The dapper, slightly-stooped man who stood with a little black bag in his hand, ringing the elevator bell on the tenth floor of Manhattan's Hotel Vanderbilt one afternoon last week was nervous. Everything was in order in the room he had left. Trunks were packed with costumes, photographs, stacks of letters bound with rubber bands brittle with age. There remained to distinguish the hotel room from hundreds of others ready to be abandoned only a photograph of big-chested Enrico Caruso in a white-piped vest and a little bronze head which Caruso had made of himself. The man who waited nervously for the elevator had the hardest afternoon of his life ahead of him. He was Baritone Antonio Scotti, one of the last of the old-time opera-singers. That afternoon after 33 years at the Metropolitan he was singing his farewell.
Passing through the Metropolitan's narrow stage door Scotti managed a smile for photographers who waylaid him. He shook hands gravely with hulking Giulio Gatti-Casazza who had made his debut as manager of the Scala in Milan the night Scotti first sang there 34 years ago. Then he went upsteps to a dingy dressing-room, locked the door, took pictures of his long-dead father and mother from the little black bag and sat them down before a mirror. Slowly he smeared his face with yellow paint, donned a snakey-cued China-man's wig. For that last afternoon he had chosen to sing in Franco Leoni's L'Oracolo, a one-act opera, second rate to be sure, but one which only he had sung at the Metropolitan, one which exhibited his talent for acting and made no strenuous demands on his voice.

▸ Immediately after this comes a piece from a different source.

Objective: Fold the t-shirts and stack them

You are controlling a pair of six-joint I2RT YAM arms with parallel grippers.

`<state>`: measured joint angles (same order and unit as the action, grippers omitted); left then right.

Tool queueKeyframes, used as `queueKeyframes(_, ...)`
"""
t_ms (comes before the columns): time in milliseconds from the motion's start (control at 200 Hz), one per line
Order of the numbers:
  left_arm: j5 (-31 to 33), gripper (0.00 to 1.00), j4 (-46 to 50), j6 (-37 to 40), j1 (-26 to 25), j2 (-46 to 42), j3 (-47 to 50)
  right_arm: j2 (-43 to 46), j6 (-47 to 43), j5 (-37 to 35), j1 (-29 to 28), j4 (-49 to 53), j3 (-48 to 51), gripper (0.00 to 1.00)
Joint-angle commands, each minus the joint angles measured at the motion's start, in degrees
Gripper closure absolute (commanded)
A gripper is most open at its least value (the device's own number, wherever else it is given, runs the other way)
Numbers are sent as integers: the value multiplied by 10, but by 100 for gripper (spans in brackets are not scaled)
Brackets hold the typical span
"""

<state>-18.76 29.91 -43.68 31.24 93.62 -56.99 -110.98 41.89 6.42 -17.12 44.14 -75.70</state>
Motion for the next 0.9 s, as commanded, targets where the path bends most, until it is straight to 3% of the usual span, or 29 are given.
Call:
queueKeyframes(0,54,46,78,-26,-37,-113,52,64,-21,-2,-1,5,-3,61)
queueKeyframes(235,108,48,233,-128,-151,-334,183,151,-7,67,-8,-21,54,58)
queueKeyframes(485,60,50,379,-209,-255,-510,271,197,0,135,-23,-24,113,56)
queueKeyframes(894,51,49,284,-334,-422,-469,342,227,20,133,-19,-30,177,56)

La Boheme was given first. Scotti paced the floor, adjusted his wig, peered closely into the mirror. The makeup concealed the signs of his 67 years, the pouches under his eyes, the two deeply chiseled lines which, under the paint, linked his beaklike nose with the corners of his tired mouth.
Intermission came with its clutter and shuffle of scenery. While he waited for the callboy's knock, Scotti tried to smoke one of his long, monogrammed cigarets, but his mouth was too parched. He had never been so nervous, he decided, not even on that first night in Malta 43 years ago when it had seemed fantastic that he, son of a Neapolitan grocer, intended for the priesthood, should be singing in opera. Finally the knock came. . . .

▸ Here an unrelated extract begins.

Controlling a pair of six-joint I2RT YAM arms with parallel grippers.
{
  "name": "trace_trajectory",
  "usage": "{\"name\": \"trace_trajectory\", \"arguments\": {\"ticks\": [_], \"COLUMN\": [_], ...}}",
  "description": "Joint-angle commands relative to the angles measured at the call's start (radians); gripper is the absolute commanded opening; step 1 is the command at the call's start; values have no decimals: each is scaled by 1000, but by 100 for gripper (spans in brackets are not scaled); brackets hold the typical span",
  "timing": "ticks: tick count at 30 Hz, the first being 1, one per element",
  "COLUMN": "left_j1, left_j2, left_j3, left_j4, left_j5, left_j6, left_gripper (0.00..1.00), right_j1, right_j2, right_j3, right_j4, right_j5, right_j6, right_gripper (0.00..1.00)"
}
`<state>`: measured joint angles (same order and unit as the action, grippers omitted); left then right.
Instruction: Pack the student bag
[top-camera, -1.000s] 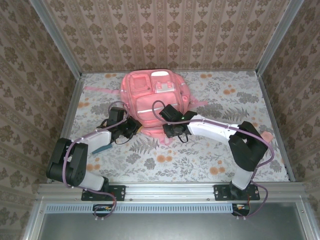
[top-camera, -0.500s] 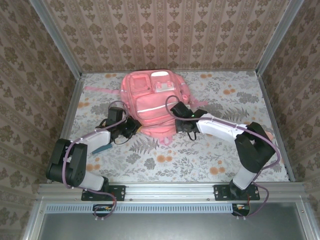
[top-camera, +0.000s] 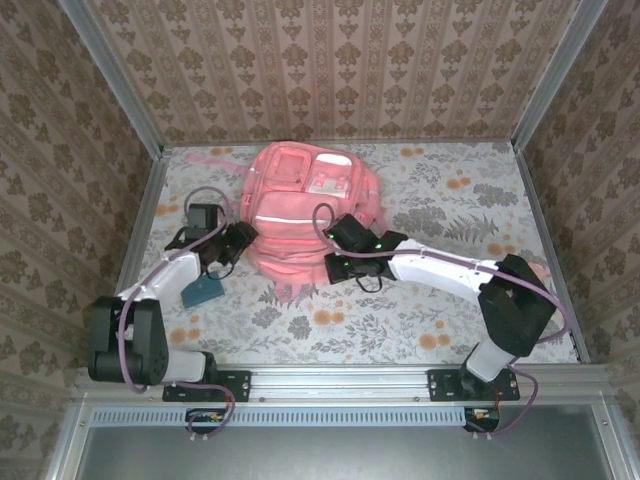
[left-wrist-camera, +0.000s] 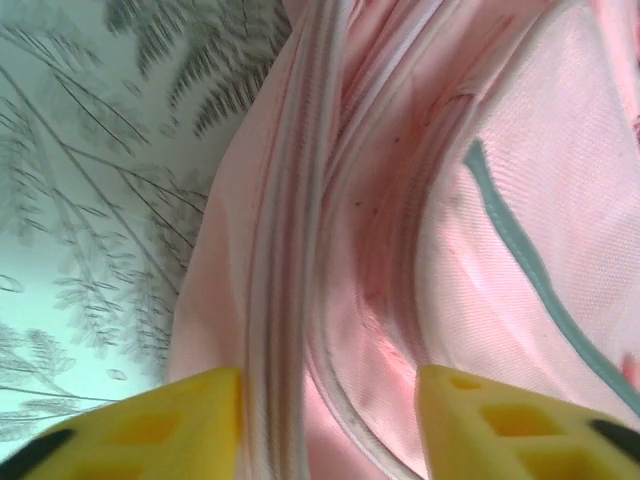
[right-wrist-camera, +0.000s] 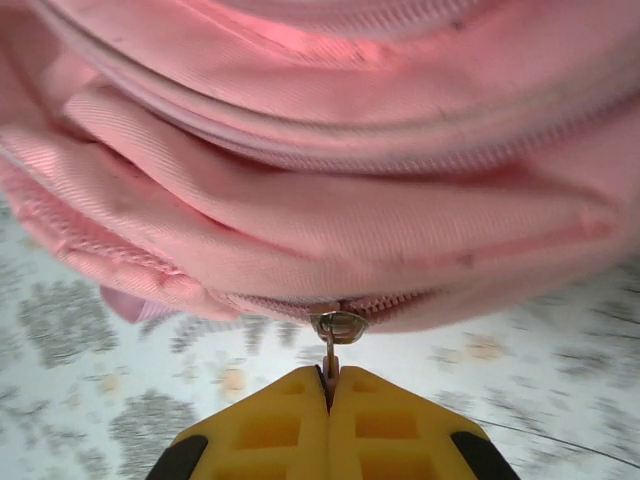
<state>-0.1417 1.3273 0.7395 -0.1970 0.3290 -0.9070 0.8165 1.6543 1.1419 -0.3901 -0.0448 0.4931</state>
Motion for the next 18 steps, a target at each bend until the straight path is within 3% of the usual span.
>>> {"name": "trace_trajectory", "arguments": {"ticks": [1,5,10,18], "left_j1": [8,8,-3,-81], "left_j2": [-83,-149,-214,-232], "left_j3": [22,20,-37,-137], "left_j4": [-108,-176,-169,-48], "left_j5": [-55,-50,7,12], "left_j6": [45,19,-86,-240], "left_gripper": [63,70,71,58], "right_j1": [22,38,50,55], "right_j2": [75,144,188,200], "right_j3": [95,162,211,216], "right_j4": [58,82,93,92], "right_j5": [-67,-69,-74,-73], "right_j6": [65,105,113,121], "right_gripper": [0,0,0,0]}}
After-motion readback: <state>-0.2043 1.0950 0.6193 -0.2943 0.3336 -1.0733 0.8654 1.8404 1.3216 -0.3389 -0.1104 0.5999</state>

The curtain went up on a twisted street in San Francisco's Chinatown. Scotti slunk down the steps from a rickety frame house and the performance could have stopped then & there. People started cheering. Orchestra musicians rose to their feet. Scotti, who through all his long career has remained an artist, took one brief, graceful bow, reverted quickly to Chim-Fen, the opium dealer. People forgot that the dark hollow voice was only a shell of what it used to be. Chim-Fen's sinister shadow filled the stage while he crept up on the child he wanted to kidnap, buried a hatchet in the neck of the man who found him out. When his own sleek cue was finally twisted around his neck, his murderer bolstered him against a lamp post, talked to him casually until a policeman approached on his rounds. The policeman passed. The body fell to the ground with a gruesome, final thud.